The weather also turned around. The flat water became choppy, the wind strong out of the south. I felt like I was in a gym, on a rowing machine. I entered a cove in the Arrowhead Picnic Area, beached, ate an apple, used the restroom, and gathered strength for the remainder of the journey. Before fighting the elements, I let them carry me into another, wider cove. Here I entered a very short mangrove tunnel, but had to back out. On the other side of the cove is the North Beach Swim Area. North Beach was just named by Dr. Stephen Leatherman, aka Dr. Beach, as the top beach in the U.S. for 2005.

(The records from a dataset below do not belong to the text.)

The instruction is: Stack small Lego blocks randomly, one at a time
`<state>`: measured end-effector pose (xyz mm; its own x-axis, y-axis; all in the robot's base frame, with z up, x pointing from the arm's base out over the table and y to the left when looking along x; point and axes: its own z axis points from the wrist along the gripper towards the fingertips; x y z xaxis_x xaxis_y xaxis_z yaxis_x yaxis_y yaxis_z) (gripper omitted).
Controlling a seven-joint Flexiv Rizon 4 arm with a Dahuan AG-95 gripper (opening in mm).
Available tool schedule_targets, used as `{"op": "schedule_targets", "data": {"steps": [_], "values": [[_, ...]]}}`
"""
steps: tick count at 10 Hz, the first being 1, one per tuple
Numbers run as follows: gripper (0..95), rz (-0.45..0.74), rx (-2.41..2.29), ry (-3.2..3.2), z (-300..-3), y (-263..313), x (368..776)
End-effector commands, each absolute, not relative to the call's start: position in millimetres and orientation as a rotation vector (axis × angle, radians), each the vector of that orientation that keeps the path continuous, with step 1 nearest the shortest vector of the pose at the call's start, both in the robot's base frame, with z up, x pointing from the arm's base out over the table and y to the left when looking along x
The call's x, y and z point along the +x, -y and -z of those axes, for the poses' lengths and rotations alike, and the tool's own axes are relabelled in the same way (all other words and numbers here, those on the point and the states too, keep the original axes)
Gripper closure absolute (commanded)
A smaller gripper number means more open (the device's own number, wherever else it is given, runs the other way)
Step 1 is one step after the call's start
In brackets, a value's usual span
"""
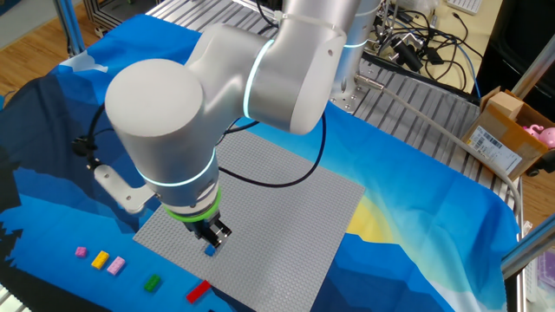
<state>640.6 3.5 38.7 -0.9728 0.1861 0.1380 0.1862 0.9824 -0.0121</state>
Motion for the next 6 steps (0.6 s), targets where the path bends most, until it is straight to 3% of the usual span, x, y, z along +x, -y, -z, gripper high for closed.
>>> {"op": "schedule_targets", "data": {"steps": [1, 6], "values": [[95.0, -0.001, -0.278, 2.995, -39.6, -3.1, 638.8], [95.0, -0.003, -0.279, 2.995, -38.6, -3.6, 637.1]]}}
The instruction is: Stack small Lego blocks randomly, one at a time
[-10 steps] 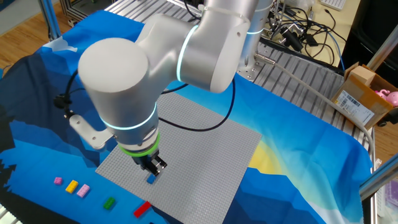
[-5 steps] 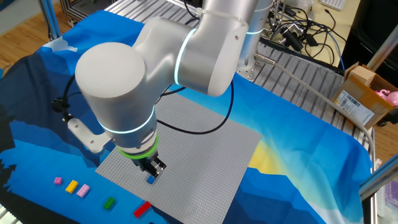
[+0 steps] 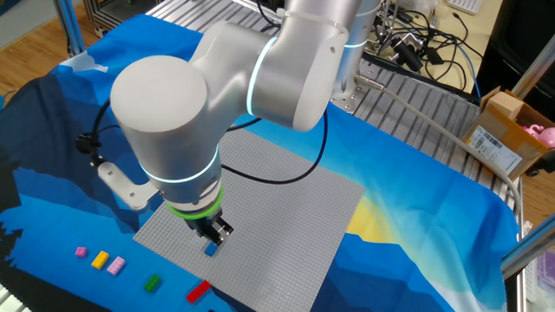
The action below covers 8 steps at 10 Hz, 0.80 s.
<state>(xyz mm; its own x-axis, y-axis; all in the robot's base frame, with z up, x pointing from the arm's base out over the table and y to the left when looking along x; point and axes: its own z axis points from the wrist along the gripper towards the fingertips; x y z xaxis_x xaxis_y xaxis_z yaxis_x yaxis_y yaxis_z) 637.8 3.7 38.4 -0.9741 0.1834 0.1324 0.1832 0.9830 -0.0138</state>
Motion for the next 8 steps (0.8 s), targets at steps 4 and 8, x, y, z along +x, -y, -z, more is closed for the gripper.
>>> {"op": "schedule_targets", "data": {"steps": [4, 8], "values": [[95.0, 0.002, -0.271, 2.998, -38.0, -3.8, 637.0], [95.0, 0.002, -0.275, 2.997, -39.7, -6.8, 633.5]]}}
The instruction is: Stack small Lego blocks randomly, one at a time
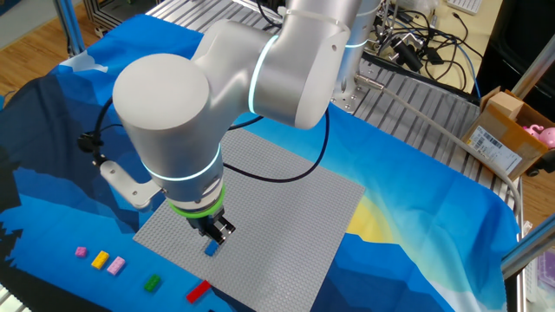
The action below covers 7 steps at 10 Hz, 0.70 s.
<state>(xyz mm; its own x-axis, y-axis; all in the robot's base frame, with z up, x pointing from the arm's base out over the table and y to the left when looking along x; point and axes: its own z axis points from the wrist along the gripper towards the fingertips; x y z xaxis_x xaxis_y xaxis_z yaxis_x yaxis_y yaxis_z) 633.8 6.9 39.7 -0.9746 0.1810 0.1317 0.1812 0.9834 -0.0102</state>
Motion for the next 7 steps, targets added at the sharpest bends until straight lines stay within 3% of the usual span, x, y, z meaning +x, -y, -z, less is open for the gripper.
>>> {"op": "schedule_targets", "data": {"steps": [1, 7], "values": [[95.0, -0.002, -0.276, 2.998, -39.6, -7.8, 632.4], [95.0, -0.005, -0.283, 2.997, -39.3, -9.7, 630.4]]}}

Refreshed, I paddled south, trying to stay close to shore in case the dark clouds to the east began to crackle. Fortunately, the storms stayed away. The waves did not. The flat seas on my outward paddle were now whitecaps, up to a foot high. I had to adjust my preferred angle of travel as they were coming in broadside. My 13' Sun Velocity handled it well, I got just a little wet. I reentered Soldier's Hole, and in the sheltered waterway, I could relax and count how long between jumping mullet- about 6 seconds. A large, silver fish leaped, no wonder the mullet were in a frenzy. More Great Egrets, Great Blue Herons, ibis, osprey (with mullet in talons), a variety of seagulls, reddish egrets, oystercatchers, and the bird population is healthy. As is the raccoon population. With abundant seafood, picnicker and camper scraps, itís a raccoon smorgasbord. As I was putting the yak on the car, a raccoon got the top off a trash can and grabbed something. I replaced the lid, tightly. The raccoon came back, but failed to dislodge the lid this time.
This report describes maybe one fifth of the paddling opportunities at Fort De Soto Park. In addition to paddling, you can jog, roller blade, or bike along 7 miles of paved trails, walk several nature trails, have the kids play on playgrounds, camp, fish on two piers, walk 6 miles of beach, explore the namesake Fort, built in 1898, visit a museum, study the remains of the buildings surrounding the Fort on an historical trail, or just lie on the nation's top-rated beach.
The cost? .85 cents to cross two toll bridges.